DATA SECTION =>
Segment Open

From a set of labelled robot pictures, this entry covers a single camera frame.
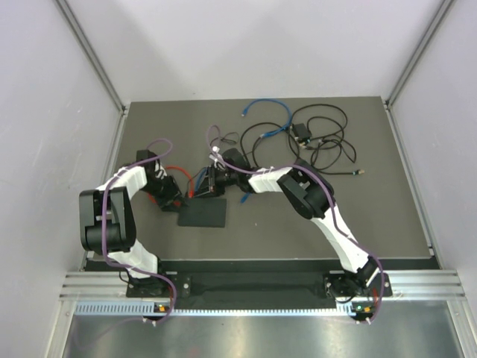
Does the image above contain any aluminium profile rail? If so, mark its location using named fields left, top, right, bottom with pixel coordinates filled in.
left=60, top=270, right=465, bottom=301

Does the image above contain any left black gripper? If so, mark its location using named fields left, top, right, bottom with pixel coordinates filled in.
left=141, top=175, right=189, bottom=213

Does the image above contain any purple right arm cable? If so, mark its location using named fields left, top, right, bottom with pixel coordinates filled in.
left=206, top=125, right=387, bottom=325

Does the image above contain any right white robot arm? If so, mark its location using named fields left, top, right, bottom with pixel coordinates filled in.
left=195, top=146, right=379, bottom=295

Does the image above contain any black cable with green tip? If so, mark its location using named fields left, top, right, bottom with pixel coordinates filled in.
left=316, top=169, right=366, bottom=177

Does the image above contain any red ethernet cable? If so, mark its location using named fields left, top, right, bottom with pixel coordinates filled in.
left=163, top=165, right=195, bottom=198

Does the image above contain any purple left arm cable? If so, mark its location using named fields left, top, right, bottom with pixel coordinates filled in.
left=100, top=139, right=178, bottom=325

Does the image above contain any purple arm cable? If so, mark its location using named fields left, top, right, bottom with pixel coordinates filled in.
left=100, top=139, right=178, bottom=325
left=206, top=125, right=387, bottom=325

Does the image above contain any black network switch box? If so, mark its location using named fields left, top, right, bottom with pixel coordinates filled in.
left=177, top=198, right=227, bottom=228

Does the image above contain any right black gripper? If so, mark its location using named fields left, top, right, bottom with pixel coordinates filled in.
left=195, top=166, right=240, bottom=200

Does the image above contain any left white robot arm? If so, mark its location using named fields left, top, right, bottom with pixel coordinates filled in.
left=79, top=149, right=186, bottom=296

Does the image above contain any black power adapter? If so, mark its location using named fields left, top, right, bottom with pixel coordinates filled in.
left=291, top=123, right=312, bottom=145

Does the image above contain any grey slotted cable duct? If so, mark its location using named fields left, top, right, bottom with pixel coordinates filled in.
left=75, top=301, right=356, bottom=317

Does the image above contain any dark grey table mat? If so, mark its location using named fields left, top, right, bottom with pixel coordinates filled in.
left=116, top=97, right=430, bottom=260

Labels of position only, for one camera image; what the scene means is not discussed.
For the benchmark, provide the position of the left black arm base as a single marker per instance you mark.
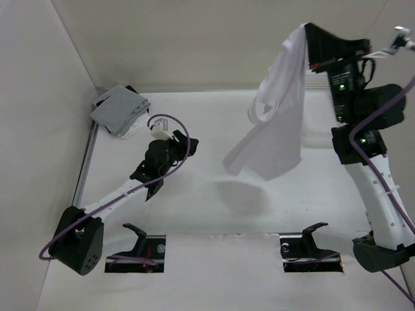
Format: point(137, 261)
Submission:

Segment Closed

Leaving out the pictures, print every record exactly as written.

From a set of labelled robot pictures, this entry covers a single camera frame.
Does the image above contain any aluminium profile rail? If so, mark its location using named fields left, top, right, bottom with pixel coordinates filled in.
left=60, top=270, right=465, bottom=301

Does the image above contain any left black gripper? If so, mark its location using named fields left, top, right, bottom with pixel coordinates filled in.
left=141, top=175, right=189, bottom=213

Does the image above contain any purple right arm cable? If so, mark its location using named fields left, top, right, bottom with pixel coordinates filled in.
left=206, top=125, right=387, bottom=325

Does the image above contain any right white robot arm? If so, mark its location using named fields left, top, right, bottom with pixel coordinates filled in.
left=195, top=146, right=379, bottom=295

Does the image above contain any black cable with green tip? If so, mark its location using named fields left, top, right, bottom with pixel coordinates filled in.
left=316, top=169, right=366, bottom=177

Does the image above contain any red ethernet cable? If so, mark its location using named fields left, top, right, bottom with pixel coordinates filled in.
left=163, top=165, right=195, bottom=198

Does the image above contain any purple left arm cable? If so, mark its location using named fields left, top, right, bottom with pixel coordinates filled in.
left=100, top=139, right=178, bottom=325

Does the image above contain any purple arm cable? If so, mark its location using named fields left, top, right, bottom with pixel coordinates filled in.
left=100, top=139, right=178, bottom=325
left=206, top=125, right=387, bottom=325

Does the image above contain any black network switch box? If so, mark its location using named fields left, top, right, bottom with pixel coordinates filled in.
left=177, top=198, right=227, bottom=228

Does the image above contain any right black gripper? If so, mark its location using named fields left, top, right, bottom with pixel coordinates filled in.
left=195, top=166, right=240, bottom=200

Does the image above contain any left white robot arm? If so, mark its location using named fields left, top, right, bottom with pixel coordinates filled in.
left=79, top=149, right=186, bottom=296

Does the image above contain any black power adapter? If so, mark its location using named fields left, top, right, bottom with pixel coordinates filled in.
left=291, top=123, right=312, bottom=145

Does the image above contain any grey slotted cable duct? If so, mark its location using named fields left, top, right, bottom with pixel coordinates filled in.
left=75, top=301, right=356, bottom=317

Does the image above contain any dark grey table mat? If so, mark its location using named fields left, top, right, bottom with pixel coordinates filled in.
left=116, top=97, right=430, bottom=260

Labels of position only, for one camera image; what the scene means is not discussed.
For the benchmark, provide the position of the left black arm base as a single marker per instance you mark.
Format: point(137, 261)
Submission:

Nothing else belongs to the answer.